Around 885,000 people were put at risk following two serious failures at Irish Water plants in Kildare and Wexford.
The utility has been strongly criticised in a new report by the Environmental Protection Agency over the incidents at Ballymore Eustace and Gorey last year.
The Environmental Protection Agency's Drinking Water Quality Report for 2021 found 'significant failings in oversight by management'.
The report says "The EPA investigated two separate incidents during 2021 at drinking water treatment plants in Gorey (Creagh water treatment plant) and Ballymore Eustace (BME) following the late notification of these incidents by Irish Water".
The environmental watchdog said "Irish Water’s failure to notify both EPA and HSE meant there wasn’t an opportunity to put in place boil water notices to protect public health".

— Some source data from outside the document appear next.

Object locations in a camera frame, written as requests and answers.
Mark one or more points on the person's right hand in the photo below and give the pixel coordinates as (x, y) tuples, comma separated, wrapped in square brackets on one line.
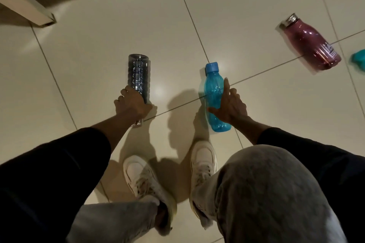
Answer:
[(231, 108)]

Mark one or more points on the person's left hand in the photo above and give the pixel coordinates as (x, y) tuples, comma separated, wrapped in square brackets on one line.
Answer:
[(133, 105)]

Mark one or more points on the person's right thumb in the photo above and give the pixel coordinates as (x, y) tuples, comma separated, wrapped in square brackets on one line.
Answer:
[(214, 110)]

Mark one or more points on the person's left thumb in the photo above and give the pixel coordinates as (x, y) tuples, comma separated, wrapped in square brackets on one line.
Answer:
[(148, 109)]

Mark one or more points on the blue plastic water bottle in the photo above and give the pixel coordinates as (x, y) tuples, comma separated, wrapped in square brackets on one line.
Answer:
[(214, 89)]

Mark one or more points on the dark clear ribbed bottle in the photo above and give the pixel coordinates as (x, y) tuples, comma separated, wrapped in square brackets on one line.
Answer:
[(139, 74)]

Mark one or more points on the person's left forearm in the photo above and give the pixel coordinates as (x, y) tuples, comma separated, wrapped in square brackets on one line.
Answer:
[(117, 130)]

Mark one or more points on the person's right forearm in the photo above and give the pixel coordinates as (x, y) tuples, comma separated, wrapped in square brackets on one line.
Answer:
[(248, 130)]

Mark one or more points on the white right shoe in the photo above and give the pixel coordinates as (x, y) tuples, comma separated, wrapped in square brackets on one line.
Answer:
[(203, 163)]

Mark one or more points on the white shoe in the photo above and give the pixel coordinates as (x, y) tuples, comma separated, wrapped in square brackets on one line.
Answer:
[(142, 178), (203, 163)]

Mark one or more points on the white left shoe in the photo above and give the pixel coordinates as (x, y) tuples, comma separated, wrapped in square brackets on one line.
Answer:
[(142, 178)]

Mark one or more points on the grey trousers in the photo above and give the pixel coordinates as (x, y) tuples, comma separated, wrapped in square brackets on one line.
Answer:
[(271, 194)]

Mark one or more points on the maroon metal bottle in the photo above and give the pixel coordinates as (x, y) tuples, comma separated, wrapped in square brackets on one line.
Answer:
[(312, 43)]

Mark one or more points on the black long-sleeved top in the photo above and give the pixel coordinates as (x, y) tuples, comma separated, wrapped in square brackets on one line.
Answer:
[(42, 183)]

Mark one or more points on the teal object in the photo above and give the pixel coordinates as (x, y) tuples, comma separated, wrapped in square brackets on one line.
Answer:
[(360, 59)]

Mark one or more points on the white furniture board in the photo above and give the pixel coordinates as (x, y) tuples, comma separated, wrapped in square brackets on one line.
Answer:
[(22, 2)]

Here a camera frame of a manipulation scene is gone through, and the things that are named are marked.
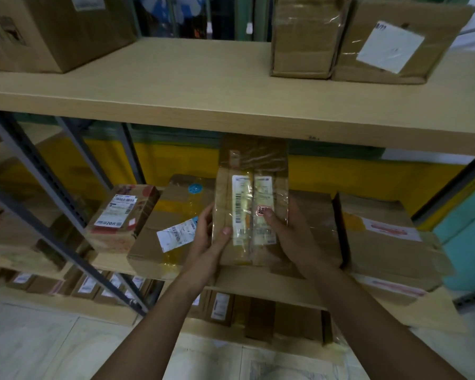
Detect wooden shelf board with parcels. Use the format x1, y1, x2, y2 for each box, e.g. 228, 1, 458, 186
91, 249, 469, 335

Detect light wooden shelf board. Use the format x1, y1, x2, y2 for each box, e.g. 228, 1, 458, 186
0, 37, 475, 158

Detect cardboard box with white label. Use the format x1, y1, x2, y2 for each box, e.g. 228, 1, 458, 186
331, 0, 475, 86

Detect person's right forearm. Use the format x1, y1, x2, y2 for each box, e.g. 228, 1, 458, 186
303, 265, 468, 380

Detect wide box with red tape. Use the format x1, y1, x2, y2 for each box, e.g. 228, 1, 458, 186
334, 191, 456, 306

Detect red printed cardboard box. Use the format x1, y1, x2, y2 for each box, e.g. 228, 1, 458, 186
84, 183, 161, 254

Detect tall taped cardboard parcel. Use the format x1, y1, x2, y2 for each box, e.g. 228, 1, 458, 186
211, 134, 290, 268

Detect grey metal shelf frame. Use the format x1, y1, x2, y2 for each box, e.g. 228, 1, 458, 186
0, 110, 151, 318

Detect large brown cardboard box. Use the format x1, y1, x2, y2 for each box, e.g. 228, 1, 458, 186
0, 0, 137, 74

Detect flat box with blue sticker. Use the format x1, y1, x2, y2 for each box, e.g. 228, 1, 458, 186
127, 173, 219, 281

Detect person's left hand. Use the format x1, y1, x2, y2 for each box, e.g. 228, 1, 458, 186
181, 203, 233, 287

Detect small taped cardboard box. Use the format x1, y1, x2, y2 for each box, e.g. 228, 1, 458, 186
270, 0, 351, 80

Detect person's right hand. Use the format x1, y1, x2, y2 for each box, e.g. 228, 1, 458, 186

"These incidents meant that approximately 885,000 people were left unaware of the risks they faced and did not have the opportunity to protect themselves. In the case of the Gorey incident, there were over 50 confirmed cases of illness. These illnesses included VTEC which is a very dangerous form of E. coli, and several people were hospitalised".
The EPA says its investigations revealed an "abject failure of managerial oversight, operational control and responsiveness by Irish Water and local authorities in terms of their roles to deliver safe and secure drinking water".
Overall, the Environmental Protection Agency report drinking water quality is high, but "increased vigilance is needed by Irish Water and Local Authorities to protect public health".
The EPA found the quality of drinking water from public supplies remains high, "with over 99.7% of samples compliant with bacterial and chemical limits".
The quality of drinking water in Ireland’s public supplies is high (over 99.7% compliant), but increased vigilance is needed by @IrishWater and local authorities to protect public health.